What you have to do - Repeat the whole listing, keeping every word and every line intact.
#### Input data ####
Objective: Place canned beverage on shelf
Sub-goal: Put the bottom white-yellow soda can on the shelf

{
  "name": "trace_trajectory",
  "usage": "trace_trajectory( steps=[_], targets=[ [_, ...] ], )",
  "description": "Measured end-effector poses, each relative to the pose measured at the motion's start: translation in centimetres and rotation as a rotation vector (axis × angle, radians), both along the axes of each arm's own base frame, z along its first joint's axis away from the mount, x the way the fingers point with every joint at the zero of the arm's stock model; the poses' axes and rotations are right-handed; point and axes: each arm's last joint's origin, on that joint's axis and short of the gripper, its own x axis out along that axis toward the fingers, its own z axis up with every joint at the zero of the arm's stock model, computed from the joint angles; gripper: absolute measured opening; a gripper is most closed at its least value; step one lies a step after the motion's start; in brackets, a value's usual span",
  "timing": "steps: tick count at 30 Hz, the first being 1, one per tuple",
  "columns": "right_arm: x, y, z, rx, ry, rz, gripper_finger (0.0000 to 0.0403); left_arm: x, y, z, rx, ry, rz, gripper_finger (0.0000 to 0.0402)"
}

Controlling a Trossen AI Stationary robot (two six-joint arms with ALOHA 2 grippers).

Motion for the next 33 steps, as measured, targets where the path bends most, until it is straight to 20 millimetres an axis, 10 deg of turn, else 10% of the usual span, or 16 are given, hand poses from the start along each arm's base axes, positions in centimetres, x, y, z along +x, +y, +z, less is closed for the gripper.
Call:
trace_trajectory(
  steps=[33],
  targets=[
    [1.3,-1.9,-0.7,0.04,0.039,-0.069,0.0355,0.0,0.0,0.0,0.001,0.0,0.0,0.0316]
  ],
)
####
The answer -
Objective: Place canned beverage on shelf
Sub-goal: Put the bottom white-yellow soda can on the shelf

{
  "name": "trace_trajectory",
  "usage": "trace_trajectory( steps=[_], targets=[ [_, ...] ], )",
  "description": "Measured end-effector poses, each relative to the pose measured at the motion's start: translation in centimetres and rotation as a rotation vector (axis × angle, radians), both along the axes of each arm's own base frame, z along its first joint's axis away from the mount, x the way the fingers point with every joint at the zero of the arm's stock model; the poses' axes and rotations are right-handed; point and axes: each arm's last joint's origin, on that joint's axis and short of the gripper, its own x axis out along that axis toward the fingers, its own z axis up with every joint at the zero of the arm's stock model, computed from the joint angles; gripper: absolute measured opening; a gripper is most closed at its least value; step one lies a step after the motion's start; in brackets, a value's usual span",
  "timing": "steps: tick count at 30 Hz, the first being 1, one per tuple",
  "columns": "right_arm: x, y, z, rx, ry, rz, gripper_finger (0.0000 to 0.0403); left_arm: x, y, z, rx, ry, rz, gripper_finger (0.0000 to 0.0402)"
}

Controlling a Trossen AI Stationary robot (two six-joint arms with ALOHA 2 grippers).

Motion for the next 33 steps, as measured, targets where the path bends most, until it is straight to 20 millimetres an axis, 10 deg of turn, else 10% of the usual span, or 16 are given, hand poses from the start along each arm's base axes, positions in centimetres, x, y, z along +x, +y, +z, less is closed for the gripper.
Call:
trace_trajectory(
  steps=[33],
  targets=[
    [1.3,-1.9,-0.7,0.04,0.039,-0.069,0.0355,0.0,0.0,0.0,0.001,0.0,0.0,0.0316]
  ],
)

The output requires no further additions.